### DATA SHOWN:
◆ ◆ ◆
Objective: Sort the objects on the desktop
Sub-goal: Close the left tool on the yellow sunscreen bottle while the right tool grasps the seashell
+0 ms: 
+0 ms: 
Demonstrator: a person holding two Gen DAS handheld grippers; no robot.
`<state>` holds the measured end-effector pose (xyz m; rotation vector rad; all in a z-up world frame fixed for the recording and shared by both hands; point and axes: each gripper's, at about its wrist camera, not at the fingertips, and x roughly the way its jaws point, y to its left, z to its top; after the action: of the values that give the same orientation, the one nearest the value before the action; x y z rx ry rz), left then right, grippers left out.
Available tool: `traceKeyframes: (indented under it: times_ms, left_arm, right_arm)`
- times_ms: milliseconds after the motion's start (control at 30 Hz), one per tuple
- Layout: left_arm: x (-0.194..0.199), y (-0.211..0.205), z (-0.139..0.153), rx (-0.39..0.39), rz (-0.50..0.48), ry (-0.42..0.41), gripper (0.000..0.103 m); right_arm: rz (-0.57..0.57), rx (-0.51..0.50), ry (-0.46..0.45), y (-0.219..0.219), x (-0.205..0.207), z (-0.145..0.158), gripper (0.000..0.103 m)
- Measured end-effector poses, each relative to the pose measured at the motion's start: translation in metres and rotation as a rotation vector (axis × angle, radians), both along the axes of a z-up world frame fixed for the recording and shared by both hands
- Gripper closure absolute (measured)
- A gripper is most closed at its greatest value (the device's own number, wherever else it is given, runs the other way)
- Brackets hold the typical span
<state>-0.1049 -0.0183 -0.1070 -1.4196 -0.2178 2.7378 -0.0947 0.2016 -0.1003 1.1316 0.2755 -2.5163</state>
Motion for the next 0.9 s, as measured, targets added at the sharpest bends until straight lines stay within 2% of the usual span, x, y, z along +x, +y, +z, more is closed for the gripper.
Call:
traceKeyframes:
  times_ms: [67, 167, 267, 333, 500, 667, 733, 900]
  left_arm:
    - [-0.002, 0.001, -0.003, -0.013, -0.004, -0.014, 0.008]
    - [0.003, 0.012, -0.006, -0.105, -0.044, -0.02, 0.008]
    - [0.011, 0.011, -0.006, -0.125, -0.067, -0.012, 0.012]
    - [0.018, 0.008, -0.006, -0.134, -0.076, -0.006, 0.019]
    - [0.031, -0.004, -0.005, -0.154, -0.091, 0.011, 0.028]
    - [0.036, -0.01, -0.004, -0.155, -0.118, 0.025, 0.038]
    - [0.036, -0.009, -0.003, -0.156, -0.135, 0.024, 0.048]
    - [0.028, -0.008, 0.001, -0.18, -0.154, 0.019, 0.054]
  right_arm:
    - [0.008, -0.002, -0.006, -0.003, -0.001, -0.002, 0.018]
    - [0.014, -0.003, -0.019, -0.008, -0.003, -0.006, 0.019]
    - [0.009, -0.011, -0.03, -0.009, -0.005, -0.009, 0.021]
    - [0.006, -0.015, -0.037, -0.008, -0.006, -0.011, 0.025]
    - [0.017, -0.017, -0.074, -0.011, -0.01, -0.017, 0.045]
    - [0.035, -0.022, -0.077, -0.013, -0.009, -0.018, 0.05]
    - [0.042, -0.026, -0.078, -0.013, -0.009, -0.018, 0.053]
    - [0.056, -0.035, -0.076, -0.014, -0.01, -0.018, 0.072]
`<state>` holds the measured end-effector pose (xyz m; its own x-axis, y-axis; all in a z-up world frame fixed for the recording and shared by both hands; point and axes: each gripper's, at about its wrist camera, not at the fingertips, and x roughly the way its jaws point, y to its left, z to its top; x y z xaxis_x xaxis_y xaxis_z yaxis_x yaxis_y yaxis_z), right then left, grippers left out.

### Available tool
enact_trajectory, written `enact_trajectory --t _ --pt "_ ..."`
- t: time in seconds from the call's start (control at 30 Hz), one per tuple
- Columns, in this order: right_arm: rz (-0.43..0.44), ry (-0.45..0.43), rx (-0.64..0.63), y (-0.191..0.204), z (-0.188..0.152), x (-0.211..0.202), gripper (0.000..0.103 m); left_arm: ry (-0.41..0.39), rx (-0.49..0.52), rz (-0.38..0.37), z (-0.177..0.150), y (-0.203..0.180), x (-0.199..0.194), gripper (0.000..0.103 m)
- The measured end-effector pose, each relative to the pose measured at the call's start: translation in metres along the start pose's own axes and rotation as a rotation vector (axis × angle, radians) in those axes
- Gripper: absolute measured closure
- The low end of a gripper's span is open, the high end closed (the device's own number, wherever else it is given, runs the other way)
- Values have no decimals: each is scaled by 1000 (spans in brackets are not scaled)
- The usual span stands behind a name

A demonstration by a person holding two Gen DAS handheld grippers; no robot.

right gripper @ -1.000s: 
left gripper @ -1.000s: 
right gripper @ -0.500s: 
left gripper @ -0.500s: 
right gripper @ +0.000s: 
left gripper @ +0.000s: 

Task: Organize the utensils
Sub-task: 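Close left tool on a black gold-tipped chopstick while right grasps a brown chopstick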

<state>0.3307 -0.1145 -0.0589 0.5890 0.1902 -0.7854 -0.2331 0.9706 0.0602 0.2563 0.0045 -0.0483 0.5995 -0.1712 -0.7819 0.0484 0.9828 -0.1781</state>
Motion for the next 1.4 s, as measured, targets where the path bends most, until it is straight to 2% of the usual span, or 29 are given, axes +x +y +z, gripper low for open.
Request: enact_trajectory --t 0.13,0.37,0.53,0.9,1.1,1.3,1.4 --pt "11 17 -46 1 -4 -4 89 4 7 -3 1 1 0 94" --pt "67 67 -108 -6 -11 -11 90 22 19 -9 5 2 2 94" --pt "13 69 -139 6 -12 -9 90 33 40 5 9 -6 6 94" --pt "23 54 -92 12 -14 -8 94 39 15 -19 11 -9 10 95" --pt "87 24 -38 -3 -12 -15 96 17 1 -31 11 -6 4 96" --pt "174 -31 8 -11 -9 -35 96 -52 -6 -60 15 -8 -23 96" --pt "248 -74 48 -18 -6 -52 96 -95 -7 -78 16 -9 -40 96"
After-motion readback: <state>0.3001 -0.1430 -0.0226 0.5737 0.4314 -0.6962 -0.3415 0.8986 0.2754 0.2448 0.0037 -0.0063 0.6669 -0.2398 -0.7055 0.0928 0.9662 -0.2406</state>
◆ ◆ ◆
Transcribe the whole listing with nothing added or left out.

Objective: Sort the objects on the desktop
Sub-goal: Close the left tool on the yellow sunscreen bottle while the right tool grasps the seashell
+0 ms: 
+0 ms: 
Demonstrator: a person holding two Gen DAS handheld grippers; no robot.
`<state>` holds the measured end-effector pose (xyz m; rotation vector rad; all in a z-up world frame fixed for the recording and shared by both hands; point and axes: each gripper's, at about its wrist camera, not at the fingertips, and x roughly the way its jaws point, y to its left, z to its top; after the action: of the values that give the same orientation, the one nearest the value before the action; x y z rx ry rz), left then right, grippers left out.
Available tool: `traceKeyframes: (indented under it: times_ms, left_arm, right_arm)`
- times_ms: milliseconds after the motion's start (control at 30 Hz), one per tuple
- Layout: left_arm: x (-0.194..0.199), y (-0.211..0.205), z (-0.139..0.153), rx (-0.39..0.39), rz (-0.50..0.48), ry (-0.42..0.41), gripper (0.000..0.103 m); right_arm: rz (-0.57..0.57), rx (-0.51..0.50), ry (-0.46..0.45), y (-0.219..0.219), x (-0.205..0.207), z (-0.145..0.158), gripper (0.000..0.103 m)
- Measured end-effector poses, each relative to the pose measured at the motion's start: translation in metres and rotation as a rotation vector (axis × angle, radians), both along the axes of a z-up world frame fixed for the recording and shared by both hands
- Gripper closure absolute (measured)
- A gripper is most closed at its greatest value (the device's own number, wherever else it is given, runs the other way)
- Brackets hold the typical span
<state>-0.1049 -0.0183 -0.1070 -1.4196 -0.2178 2.7378 -0.0947 0.2016 -0.1003 1.1316 0.2755 -2.5163</state>
Motion for the next 0.9 s, as measured, targets added at the sharpest bends until straight lines stay within 2% of the usual span, x, y, z along +x, +y, +z, more is closed for the gripper.
Call:
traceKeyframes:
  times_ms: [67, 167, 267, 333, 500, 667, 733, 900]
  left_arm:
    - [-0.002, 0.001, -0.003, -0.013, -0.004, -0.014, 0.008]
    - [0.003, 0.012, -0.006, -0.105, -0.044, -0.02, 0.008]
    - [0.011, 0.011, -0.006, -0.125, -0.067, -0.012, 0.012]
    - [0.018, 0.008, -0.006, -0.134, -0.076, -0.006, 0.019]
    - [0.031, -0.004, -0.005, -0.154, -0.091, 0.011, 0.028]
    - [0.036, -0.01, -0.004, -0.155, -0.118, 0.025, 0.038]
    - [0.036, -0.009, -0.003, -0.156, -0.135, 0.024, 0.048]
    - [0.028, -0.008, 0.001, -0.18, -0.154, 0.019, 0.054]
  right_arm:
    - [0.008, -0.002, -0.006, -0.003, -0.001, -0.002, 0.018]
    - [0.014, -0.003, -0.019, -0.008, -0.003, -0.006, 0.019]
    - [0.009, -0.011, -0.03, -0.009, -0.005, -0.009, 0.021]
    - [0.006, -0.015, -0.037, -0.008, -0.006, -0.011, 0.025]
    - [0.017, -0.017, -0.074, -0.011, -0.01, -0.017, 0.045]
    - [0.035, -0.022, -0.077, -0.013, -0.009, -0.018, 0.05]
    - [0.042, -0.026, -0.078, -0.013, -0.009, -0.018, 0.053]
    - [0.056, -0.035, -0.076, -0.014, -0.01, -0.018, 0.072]
`<state>` holds the measured end-effector pose (xyz m; its own x-axis, y-axis; all in a z-up world frame fixed for the recording and shared by both hands; point and axes: each gripper's, at about its wrist camera, not at the fingertips, and x roughly the way its jaws point, y to its left, z to its top; x y z xaxis_x xaxis_y xaxis_z yaxis_x yaxis_y yaxis_z), right then left, grippers left out.

### Available tool
enact_trajectory, written `enact_trajectory --t _ --pt "_ ..."`
- t: time in seconds from the call's start (control at 30 Hz), one per tuple
- Columns, in this order: right_arm: rz (-0.43..0.44), ry (-0.45..0.43), rx (-0.64..0.63), y (-0.191..0.204), z (-0.188..0.152), x (-0.211..0.202), gripper (0.000..0.103 m); left_arm: ry (-0.41..0.39), rx (-0.49..0.52), rz (-0.38..0.37), z (-0.177..0.150), y (-0.203..0.180), x (-0.199..0.194), gripper (0.000..0.103 m)
- The measured end-effector pose, each relative to the pose measured at the call's start: translation in metres along the start pose's own axes and rotation as a rotation vector (axis × angle, radians) in those axes
- Gripper: absolute measured closure
- The low end of a gripper's span is open, the high end closed (the device's own number, wherever else it is given, runs the other way)
- Values have no decimals: each is scaled by 1000 (spans in brackets are not scaled)
- The usual span stands behind a name

A demonstration by a person holding two Gen DAS handheld grippers; no robot.

right gripper @ -1.000s: 
left gripper @ -1.000s: 
right gripper @ -0.500s: 
left gripper @ -0.500s: 
right gripper @ +0.000s: 
left gripper @ +0.000s: 

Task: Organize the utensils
Sub-task: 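Close left tool on a black gold-tipped chopstick while right grasps a brown chopstick
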
<state>0.3307 -0.1145 -0.0589 0.5890 0.1902 -0.7854 -0.2331 0.9706 0.0602 0.2563 0.0045 -0.0483 0.5995 -0.1712 -0.7819 0.0484 0.9828 -0.1781</state>
Motion for the next 1.4 s, as measured, targets where the path bends most, until it is straight to 2% of the usual span, or 29 are given, axes +x +y +z, gripper low for open.
Request: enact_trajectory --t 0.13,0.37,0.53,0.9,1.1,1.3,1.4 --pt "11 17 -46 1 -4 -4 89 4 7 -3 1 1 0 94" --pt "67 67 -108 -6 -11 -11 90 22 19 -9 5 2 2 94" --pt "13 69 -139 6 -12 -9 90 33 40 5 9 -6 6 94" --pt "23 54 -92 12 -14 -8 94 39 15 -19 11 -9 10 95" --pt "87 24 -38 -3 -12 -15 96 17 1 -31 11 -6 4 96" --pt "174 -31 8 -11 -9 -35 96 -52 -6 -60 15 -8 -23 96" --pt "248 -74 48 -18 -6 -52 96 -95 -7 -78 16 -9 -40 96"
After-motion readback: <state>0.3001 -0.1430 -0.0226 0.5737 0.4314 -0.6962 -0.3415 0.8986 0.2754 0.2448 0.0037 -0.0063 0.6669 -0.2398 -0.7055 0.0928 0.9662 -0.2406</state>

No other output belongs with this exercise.